Connect to Each Other: Healthy Conflict

All quotes are from The Advantage by Patrick Lencioni

If your team members don’t have weigh-in they won’t buy-in.

If you want a unified team, allow the team members to weigh-in on decisions that they will be directly impacted by.  Who’s on the team? Patrick defines a team as, “a small group of people that work collectively towards a common goal.” Those involved with the project or goal should be involved with the discussion.

Having healthy open team discussion gets all the issues related to the topic at-hand out in the open. In TC such things as, program, schedule, procedure changes and work or fundraising projects that impact the ministry are topics that need open discussion. Creative conflict will engage issues related to the topic at-hand and their impact; issues such as, student schedule, ministry to the students, job roles and responsibilities, policies, public view of the ministry and other areas of impact.

When it comes to ideological conflict, candid open discussion concerning critical matters is crucial for….. team engagement.

“Productive ideological conflict is the willingness to disagree, even passionately when necessary, around important issues and decisions that must be made. But this can only happen when there is trust. When there is trust (A Healthy Team Starts with an Authentic You), conflict becomes nothing but the pursuit of truth, an attempt to find the best possible answer. This kind of conflict is desirable. Conflict without trust, however, is politics. An attempt to manipulate others in order to win an argument regardless of truth. Seek first to understand then to be understood.”

There are serious and long term ramifications of not getting everything out on the table at the beginning. Avoiding honest, open, even painful discussion, just pushes the potential problems downstream with increasing consequences. One benefit of open discussion is that it can expose potential pitfalls and problems, allowing the team to develop a roadmap to prepare for and possibly avoid problems down the road.
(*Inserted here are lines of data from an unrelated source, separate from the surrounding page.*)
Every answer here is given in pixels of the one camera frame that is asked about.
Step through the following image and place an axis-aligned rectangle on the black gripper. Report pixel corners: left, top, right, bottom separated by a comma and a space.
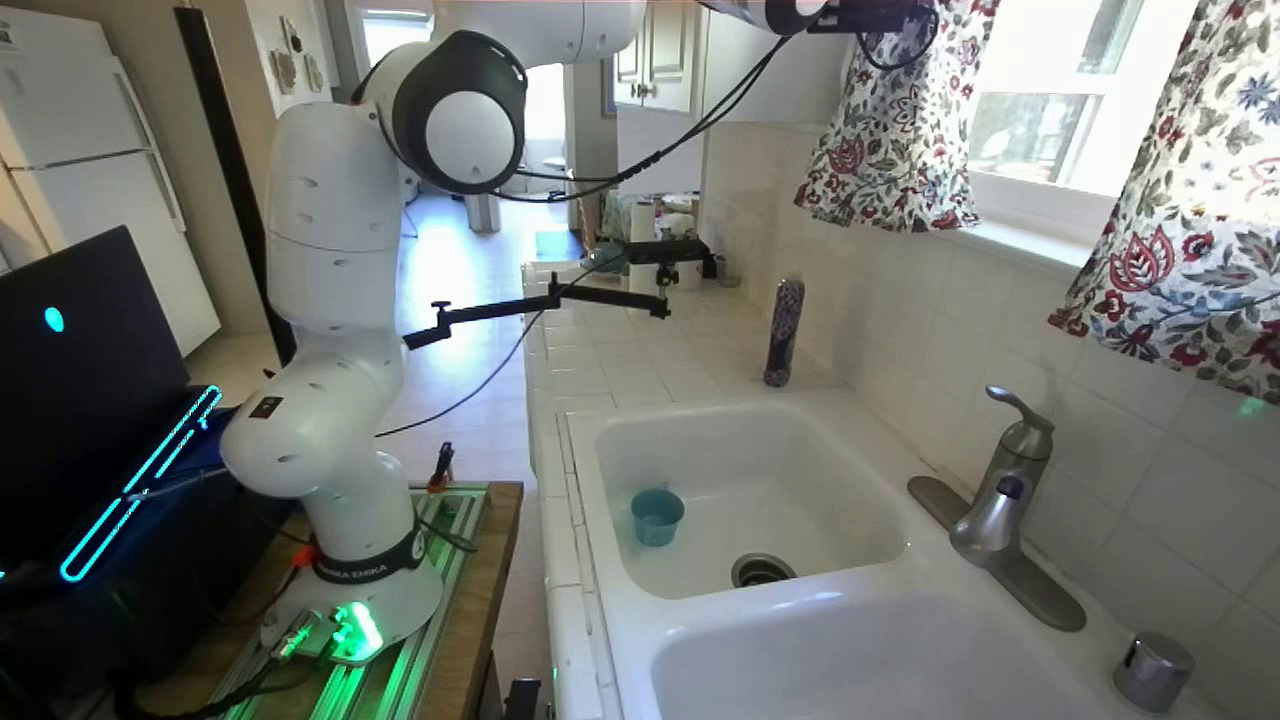
760, 0, 944, 41

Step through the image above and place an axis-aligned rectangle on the white framed window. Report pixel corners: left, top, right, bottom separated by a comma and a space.
958, 0, 1209, 273

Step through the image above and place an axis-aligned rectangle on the purple floral bottle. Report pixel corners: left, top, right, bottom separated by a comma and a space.
760, 273, 807, 390

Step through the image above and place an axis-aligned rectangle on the brushed metal faucet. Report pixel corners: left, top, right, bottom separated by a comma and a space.
905, 382, 1093, 635

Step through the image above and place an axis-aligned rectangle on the blue plastic cup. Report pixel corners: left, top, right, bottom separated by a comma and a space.
628, 483, 689, 551

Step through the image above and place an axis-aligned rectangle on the metal sink drain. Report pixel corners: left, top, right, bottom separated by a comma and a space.
728, 549, 801, 592

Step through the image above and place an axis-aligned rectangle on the white double sink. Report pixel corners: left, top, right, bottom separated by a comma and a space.
556, 397, 1224, 720

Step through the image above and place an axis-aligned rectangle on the black red clamp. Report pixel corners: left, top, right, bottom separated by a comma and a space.
425, 434, 460, 497

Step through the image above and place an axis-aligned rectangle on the chrome sink cap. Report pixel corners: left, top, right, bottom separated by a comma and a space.
1111, 626, 1200, 716

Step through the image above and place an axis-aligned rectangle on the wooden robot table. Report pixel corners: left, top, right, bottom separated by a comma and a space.
131, 474, 527, 720

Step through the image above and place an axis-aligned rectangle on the white refrigerator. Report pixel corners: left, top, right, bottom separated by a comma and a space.
0, 5, 222, 360

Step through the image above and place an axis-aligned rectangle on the black laptop with blue light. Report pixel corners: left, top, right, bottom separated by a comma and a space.
0, 225, 262, 632

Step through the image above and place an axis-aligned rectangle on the white wall cabinet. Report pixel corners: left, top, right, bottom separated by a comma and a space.
606, 12, 709, 120

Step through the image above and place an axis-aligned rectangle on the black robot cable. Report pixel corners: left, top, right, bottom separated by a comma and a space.
490, 12, 944, 213

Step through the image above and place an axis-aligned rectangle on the short black camera mount arm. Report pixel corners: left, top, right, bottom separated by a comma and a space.
587, 232, 724, 290

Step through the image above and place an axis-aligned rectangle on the long black camera mount arm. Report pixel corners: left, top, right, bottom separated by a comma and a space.
400, 267, 675, 357

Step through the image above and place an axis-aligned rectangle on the white wall picture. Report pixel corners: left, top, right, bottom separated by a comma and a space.
245, 0, 336, 117

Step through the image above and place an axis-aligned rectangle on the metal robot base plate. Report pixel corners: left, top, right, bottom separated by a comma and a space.
214, 483, 490, 720
When people don’t get input and are just told what will be, attitudes become negative and engagement levels decline. There is lower productivity and higher conflict amongst staff who must wrestle with the issues amongst themselves. Also, “When we fail to disagree with people around ideas and issues, it ferments into conflict’s around them as a person.”
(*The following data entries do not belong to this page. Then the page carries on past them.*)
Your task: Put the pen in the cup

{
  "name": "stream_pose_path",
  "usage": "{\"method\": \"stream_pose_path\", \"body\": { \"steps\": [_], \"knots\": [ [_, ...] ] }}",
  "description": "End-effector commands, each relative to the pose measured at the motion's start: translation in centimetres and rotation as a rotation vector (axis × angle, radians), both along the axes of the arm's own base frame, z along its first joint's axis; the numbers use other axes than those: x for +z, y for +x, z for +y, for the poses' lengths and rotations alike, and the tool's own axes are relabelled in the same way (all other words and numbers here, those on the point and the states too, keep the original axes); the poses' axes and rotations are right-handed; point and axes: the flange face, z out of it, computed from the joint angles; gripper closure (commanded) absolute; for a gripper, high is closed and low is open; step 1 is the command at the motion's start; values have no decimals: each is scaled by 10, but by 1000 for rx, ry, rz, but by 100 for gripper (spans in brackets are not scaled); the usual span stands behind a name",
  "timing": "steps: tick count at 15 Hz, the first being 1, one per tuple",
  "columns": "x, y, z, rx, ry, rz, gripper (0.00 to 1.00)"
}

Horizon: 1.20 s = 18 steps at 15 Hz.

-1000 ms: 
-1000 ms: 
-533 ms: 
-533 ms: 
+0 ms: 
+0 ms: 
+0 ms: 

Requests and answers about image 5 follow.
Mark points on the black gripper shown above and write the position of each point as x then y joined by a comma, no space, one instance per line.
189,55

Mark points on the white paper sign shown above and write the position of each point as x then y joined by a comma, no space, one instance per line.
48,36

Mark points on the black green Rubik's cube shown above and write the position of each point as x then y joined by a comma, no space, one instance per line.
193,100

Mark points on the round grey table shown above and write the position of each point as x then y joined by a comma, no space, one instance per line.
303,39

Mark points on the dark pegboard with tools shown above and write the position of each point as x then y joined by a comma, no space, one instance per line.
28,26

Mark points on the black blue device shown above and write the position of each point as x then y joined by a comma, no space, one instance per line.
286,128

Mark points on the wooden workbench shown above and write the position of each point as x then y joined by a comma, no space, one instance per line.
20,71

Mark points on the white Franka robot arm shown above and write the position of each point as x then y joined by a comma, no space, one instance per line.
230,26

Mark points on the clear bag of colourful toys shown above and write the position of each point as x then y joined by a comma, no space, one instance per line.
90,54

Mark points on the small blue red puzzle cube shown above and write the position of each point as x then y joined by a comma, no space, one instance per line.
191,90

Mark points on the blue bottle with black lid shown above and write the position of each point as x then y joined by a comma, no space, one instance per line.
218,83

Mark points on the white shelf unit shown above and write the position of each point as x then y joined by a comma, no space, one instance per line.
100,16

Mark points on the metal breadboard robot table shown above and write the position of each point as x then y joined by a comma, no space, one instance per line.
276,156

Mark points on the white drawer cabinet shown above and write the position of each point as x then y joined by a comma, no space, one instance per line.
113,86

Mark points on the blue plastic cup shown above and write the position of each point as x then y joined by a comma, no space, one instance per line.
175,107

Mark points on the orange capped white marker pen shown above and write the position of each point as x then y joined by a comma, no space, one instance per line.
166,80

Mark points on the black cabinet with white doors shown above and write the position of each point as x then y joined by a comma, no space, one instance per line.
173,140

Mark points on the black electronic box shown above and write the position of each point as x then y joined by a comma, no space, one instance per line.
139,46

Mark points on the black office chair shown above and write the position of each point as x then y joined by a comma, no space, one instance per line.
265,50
“At one end of the conflict continuum is no conflict at all – artificial harmony, because it is marked by a lot of false smiling and disingenuous agreement around just about everything, at least publicly. At the other end of the continuum is relentless, nasty, and destructive conflict, with people constantly at one another’s throats. In the middle is the *ideal conflict point  – this is the point where the team is engaged in all the constructive conflict they could possibly have, but never stepping over the line into destructive territory.”
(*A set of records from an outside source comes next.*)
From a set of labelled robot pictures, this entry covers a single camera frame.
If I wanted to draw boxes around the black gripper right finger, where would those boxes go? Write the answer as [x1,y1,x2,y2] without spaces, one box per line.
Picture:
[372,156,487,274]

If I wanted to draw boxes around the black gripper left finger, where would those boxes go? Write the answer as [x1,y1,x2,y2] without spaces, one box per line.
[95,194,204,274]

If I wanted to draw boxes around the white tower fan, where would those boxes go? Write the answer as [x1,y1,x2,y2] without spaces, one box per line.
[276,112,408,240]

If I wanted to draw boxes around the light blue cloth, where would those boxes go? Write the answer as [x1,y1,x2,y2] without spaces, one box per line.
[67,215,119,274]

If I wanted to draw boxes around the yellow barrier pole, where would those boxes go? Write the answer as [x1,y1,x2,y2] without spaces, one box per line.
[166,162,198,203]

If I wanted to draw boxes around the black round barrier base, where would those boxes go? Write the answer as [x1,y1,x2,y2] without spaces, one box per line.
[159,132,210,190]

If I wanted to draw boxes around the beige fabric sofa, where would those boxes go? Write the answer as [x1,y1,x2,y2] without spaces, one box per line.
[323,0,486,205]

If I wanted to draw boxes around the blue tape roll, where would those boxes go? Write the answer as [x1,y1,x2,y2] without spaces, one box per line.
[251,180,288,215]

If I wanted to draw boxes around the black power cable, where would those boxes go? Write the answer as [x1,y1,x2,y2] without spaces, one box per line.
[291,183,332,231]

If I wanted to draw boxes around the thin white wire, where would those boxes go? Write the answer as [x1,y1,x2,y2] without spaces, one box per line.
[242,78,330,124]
Creative conflict will be messy and difficult, especially if this is new for your team. Boundaries may need to be established, especially if individuals can’t control emotions and volume. Creative, ideological conflict does not mean yelling and fighting.  It will be worth it as unity and clarity are achieved moving the ministry along in efficient harmony.

Commitment is the goal of creative conflict and the next important point in this discussion which will be covered in the next newsletter. For a thorough study of all the other foundational components of a healthy team check out Patrick Lencioni’s book The Five Dysfunctions of a Team.

Leader’s Role: Demand that your leadership team staff members weigh-in. Are staff free to honestly weigh-in without threat of retaliation or must they be veiled and guarded in their comments?

Think about it

  • What are critical decision areas that deserve healthy conflict?
  • Are staff members connected to the issue allowed to weigh-in?
  • Schedule a meeting and allow sufficient time for all to discuss the next issue moving forward.